#### Work request:
Here the answer should be the line with "Spot the yellow" and all the lines after it through the end of the listing, each repeated exactly, and no other text.

#### Data:
• • • • • • •

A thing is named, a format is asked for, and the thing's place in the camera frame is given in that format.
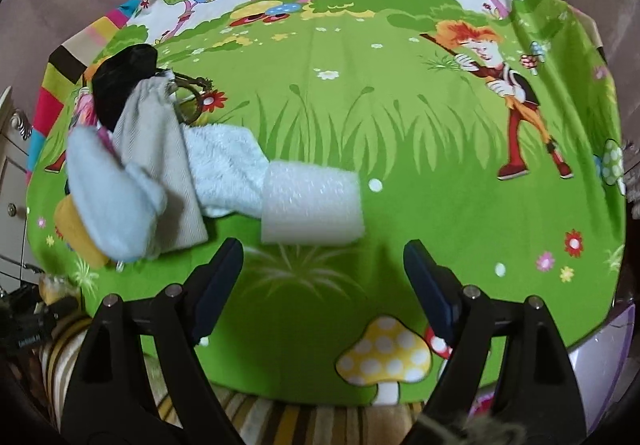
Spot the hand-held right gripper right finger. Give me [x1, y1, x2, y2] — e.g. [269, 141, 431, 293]
[402, 239, 588, 445]

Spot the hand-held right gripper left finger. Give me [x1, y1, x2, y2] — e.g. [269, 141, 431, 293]
[60, 237, 246, 445]

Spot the light blue fluffy towel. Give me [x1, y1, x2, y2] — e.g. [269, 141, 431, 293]
[182, 125, 273, 218]

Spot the white towel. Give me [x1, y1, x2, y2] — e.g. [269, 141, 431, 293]
[261, 162, 365, 246]

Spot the grey drawstring pouch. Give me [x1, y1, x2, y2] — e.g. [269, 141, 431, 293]
[111, 71, 210, 260]

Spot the yellow cloth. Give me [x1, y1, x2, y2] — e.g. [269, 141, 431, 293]
[54, 198, 108, 268]

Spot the light blue fleece cloth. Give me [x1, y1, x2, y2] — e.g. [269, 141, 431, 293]
[66, 128, 167, 262]

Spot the pink printed pouch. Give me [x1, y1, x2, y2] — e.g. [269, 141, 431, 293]
[70, 84, 121, 161]

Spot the black cloth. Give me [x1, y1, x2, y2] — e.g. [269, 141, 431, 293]
[91, 44, 166, 131]

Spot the tan furry cushion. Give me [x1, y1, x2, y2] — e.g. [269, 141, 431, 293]
[412, 412, 528, 445]

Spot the printed cartoon tablecloth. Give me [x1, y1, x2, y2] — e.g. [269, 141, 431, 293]
[25, 0, 628, 408]

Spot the black device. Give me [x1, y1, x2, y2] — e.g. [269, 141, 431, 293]
[0, 282, 81, 361]

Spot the white cabinet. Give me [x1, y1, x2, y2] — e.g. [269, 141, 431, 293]
[0, 85, 38, 276]

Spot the brown ring strap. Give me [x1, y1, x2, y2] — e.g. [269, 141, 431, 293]
[170, 70, 216, 126]

• • • • • • •

#### Answer box:
Spot the yellow cloth. Give me [x1, y1, x2, y2] — e.g. [269, 141, 431, 293]
[54, 198, 108, 268]

Spot the light blue fleece cloth. Give me [x1, y1, x2, y2] — e.g. [269, 141, 431, 293]
[66, 128, 167, 262]

Spot the pink printed pouch. Give me [x1, y1, x2, y2] — e.g. [269, 141, 431, 293]
[70, 84, 121, 161]

Spot the black cloth. Give me [x1, y1, x2, y2] — e.g. [269, 141, 431, 293]
[91, 44, 166, 131]

Spot the tan furry cushion. Give me [x1, y1, x2, y2] — e.g. [269, 141, 431, 293]
[412, 412, 528, 445]

Spot the printed cartoon tablecloth. Give me [x1, y1, x2, y2] — e.g. [269, 141, 431, 293]
[25, 0, 628, 408]

Spot the black device. Give me [x1, y1, x2, y2] — e.g. [269, 141, 431, 293]
[0, 282, 81, 361]

Spot the white cabinet. Give me [x1, y1, x2, y2] — e.g. [269, 141, 431, 293]
[0, 85, 38, 276]

Spot the brown ring strap. Give me [x1, y1, x2, y2] — e.g. [269, 141, 431, 293]
[170, 70, 216, 126]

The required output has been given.